# Meet Abbi the Emperor Scorpion



## LittleMick (Jan 1, 2010)

And some more pics of Abbi, the Emperor/Imperial scorpion (Pandinus Imperator). She is actually my second Emperor, unfortunately the first one did not make it past 2 weeks, I thought it was due to the type of enclosure she was in, I was really gutted, I know peeps don't really offer as much sorrow for inverts for some reason but believe me I nearly shed a tear I cna tell you. Anyway, I got hold of what I thought to be a better enclosure and kept that running for a month then introduced Abbi to her new home. I kept it small for now just to make sure everything is ok, she will be getting a bigger one soon.









And here she is. This shows how big she is, that is the probe from teh Exo Terra Hygrometer/Thermometer combi meter.









































I pooed my pants the other week, I check the enclosure out every day to monitor how many crix are left from feeding, lift the hides to see where she is (paranoia :blush and she was no where to be seen :gasp:. Well I knew she couldn't get out as the enclosure has a lid on it, but it still doesn't stoop you looking round, lol. Anyway, not too fear, she had dug her first burrow, I was well chuffed, shows she is acting normally and naturally :notworthy:









Normally I feed her cricket, but today I thought I would try a mealie, I dropped it at the entrance to her burrow and talk about snatchy, lol. She dragged it back inside, then popped back out with it in her pincer.

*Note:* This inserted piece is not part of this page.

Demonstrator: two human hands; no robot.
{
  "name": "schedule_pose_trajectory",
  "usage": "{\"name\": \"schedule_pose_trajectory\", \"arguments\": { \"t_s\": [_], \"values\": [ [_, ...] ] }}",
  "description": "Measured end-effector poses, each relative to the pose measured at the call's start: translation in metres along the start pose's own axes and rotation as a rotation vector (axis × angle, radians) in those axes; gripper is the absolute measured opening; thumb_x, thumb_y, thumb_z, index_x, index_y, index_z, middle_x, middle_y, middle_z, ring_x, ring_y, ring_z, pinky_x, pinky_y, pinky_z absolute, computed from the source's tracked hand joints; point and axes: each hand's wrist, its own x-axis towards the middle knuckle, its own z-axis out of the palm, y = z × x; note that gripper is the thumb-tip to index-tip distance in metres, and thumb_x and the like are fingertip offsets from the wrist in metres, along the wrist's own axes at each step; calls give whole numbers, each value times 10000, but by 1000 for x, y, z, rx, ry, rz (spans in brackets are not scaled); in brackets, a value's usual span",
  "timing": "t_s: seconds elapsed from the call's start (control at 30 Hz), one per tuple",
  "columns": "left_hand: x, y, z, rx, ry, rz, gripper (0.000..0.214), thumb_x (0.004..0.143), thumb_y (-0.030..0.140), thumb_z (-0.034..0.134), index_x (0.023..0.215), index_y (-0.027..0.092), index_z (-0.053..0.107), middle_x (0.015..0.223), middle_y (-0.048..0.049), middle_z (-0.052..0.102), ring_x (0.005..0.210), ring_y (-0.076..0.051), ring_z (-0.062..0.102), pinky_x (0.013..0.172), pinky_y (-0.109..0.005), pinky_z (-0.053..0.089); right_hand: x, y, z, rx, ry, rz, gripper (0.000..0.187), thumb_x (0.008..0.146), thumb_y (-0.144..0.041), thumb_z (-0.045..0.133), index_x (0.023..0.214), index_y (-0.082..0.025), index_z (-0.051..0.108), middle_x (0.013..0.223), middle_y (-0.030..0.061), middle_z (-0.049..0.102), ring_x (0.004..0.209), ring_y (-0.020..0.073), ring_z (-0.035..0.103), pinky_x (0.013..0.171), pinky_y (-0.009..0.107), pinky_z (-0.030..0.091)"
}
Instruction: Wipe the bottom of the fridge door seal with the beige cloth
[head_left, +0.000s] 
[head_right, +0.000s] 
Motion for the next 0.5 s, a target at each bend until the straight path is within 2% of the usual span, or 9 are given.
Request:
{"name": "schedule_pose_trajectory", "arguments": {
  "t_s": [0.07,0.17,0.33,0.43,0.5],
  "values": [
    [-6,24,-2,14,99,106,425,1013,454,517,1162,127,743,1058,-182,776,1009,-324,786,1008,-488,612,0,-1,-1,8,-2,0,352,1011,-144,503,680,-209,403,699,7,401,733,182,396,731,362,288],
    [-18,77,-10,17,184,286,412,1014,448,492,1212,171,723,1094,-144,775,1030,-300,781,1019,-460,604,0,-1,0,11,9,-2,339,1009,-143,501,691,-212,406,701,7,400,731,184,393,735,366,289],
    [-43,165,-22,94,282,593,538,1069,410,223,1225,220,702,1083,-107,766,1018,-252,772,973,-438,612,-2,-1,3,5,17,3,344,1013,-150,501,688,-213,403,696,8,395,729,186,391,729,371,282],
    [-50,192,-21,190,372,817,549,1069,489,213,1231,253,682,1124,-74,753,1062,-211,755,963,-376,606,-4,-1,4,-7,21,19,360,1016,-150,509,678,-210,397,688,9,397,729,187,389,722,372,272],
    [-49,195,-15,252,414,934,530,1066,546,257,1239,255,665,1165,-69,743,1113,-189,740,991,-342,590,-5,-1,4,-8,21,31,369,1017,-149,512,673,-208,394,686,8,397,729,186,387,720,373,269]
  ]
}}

And some close ups as usual.


----------



## Reptile_Kyle (Apr 24, 2010)

*Invert*

looking well,

I have never owen an invert but would love to get into them!
Was close to buying a flat rock today, but i knew nothing about them so i decided to do abit of research before i bought it lol

No harm in abit of research:2thumb:


----------



## SkinheadOi85 (Sep 28, 2008)

Pretty lil scorp! Love the one where she is holding up the mealie its like

LOOK WHAT I FOUND


----------



## Reptile_Kyle (Apr 24, 2010)

*Invert*

i didnt think you could feed spiders to t's?


----------



## LittleMick (Jan 1, 2010)

Reptile_Kyle said:


> No harm in abit of research:2thumb:


Hell yeah, I try to do a minimum of 1 months research before I buy the equipment, and can be as much as 4-6 months if it is something that it TOTALLY different to anything I have got. It took 6 months for me to decide to get Gerbils, but less than a month to research my Hammies. I find with mammal, or specifically rodents, the requirements are more or les the same and its more the diet and their main activity that needs researching, so my gerbils are burrowers, and they live in a tall gerbilarium, and although hammies burrow as well they like climbing so I provided them with grawtones on ropes and some grapevine to climb on.



SkinheadOi85 said:


> Pretty lil scorp! Love the one where she is holding up the mealie its like
> 
> LOOK WHAT I FOUND


I have another feeding story that is somewhat amusing but I guess sad as well. During one of my maintanence sesions I went to change Abbi's water only to find a crick in the water bowl on it's back. I was like "oh poor little sod", so I went to flick it out and toward Abbi's burrow as I thought it was dead and it started flappin' about like no bodies business. So I flicked it out of the water bowl and it righted itself and done a runner into Abbi's burrow only to become lunch :gasp:


----------



## PRS (Dec 31, 2007)

Reptile_Kyle said:


> i didnt think you could feed spiders to t's?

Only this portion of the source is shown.